[WORK TO COMPLETE]
Please set down, unchanged, the line containing "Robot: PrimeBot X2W" and all the lines that follow it until the data below ends.

[DATA EXTRACT]

================================

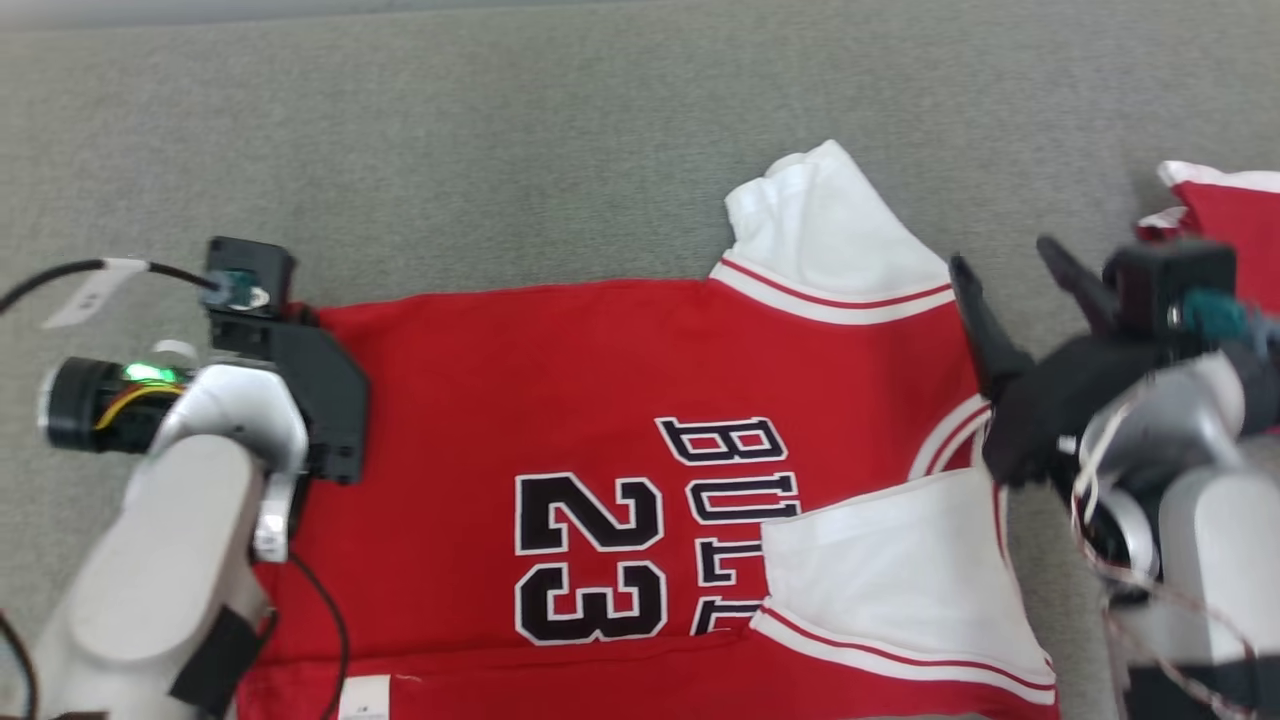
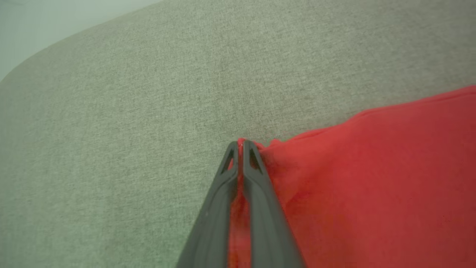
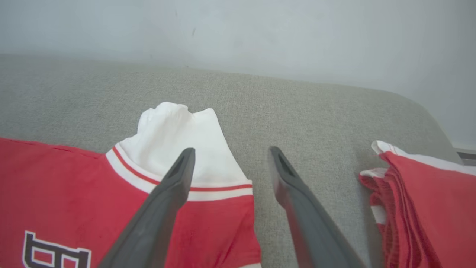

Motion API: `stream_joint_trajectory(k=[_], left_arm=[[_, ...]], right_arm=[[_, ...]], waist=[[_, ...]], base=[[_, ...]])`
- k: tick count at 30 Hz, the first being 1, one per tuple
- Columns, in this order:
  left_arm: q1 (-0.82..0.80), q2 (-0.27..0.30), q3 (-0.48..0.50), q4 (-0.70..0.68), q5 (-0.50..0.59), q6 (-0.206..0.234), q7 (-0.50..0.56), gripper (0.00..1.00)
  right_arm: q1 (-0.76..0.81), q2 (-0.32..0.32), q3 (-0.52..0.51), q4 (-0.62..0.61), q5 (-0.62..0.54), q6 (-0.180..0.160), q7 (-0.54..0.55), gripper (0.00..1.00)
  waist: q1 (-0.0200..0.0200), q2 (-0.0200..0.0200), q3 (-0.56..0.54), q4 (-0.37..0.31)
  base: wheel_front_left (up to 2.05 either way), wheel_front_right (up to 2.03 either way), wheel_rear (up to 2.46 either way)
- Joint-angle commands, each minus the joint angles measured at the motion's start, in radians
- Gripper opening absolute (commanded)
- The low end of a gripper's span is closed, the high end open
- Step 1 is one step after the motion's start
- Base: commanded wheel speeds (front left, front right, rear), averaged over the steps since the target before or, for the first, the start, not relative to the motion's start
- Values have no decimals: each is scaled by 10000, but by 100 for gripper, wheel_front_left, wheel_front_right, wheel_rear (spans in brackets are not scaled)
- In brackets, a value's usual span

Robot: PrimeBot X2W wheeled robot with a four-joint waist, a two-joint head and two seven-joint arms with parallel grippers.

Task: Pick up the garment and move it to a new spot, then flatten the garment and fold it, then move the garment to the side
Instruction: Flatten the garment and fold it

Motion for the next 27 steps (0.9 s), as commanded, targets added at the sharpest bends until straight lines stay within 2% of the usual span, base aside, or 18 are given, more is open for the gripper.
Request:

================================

[RESPONSE FOR THIS EXERCISE]
Robot: PrimeBot X2W wheeled robot with a four-joint waist, a two-joint head and two seven-joint arms with parallel grippers.

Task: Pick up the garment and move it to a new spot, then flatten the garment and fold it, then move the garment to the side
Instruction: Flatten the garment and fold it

Motion for the next 27 steps (0.9 s), as commanded, targets added at the sharpest bends until straight lines stay within 2% of the usual span, base aside, or 18 are given, more is open for the gripper.
Request:

This answer is now complete.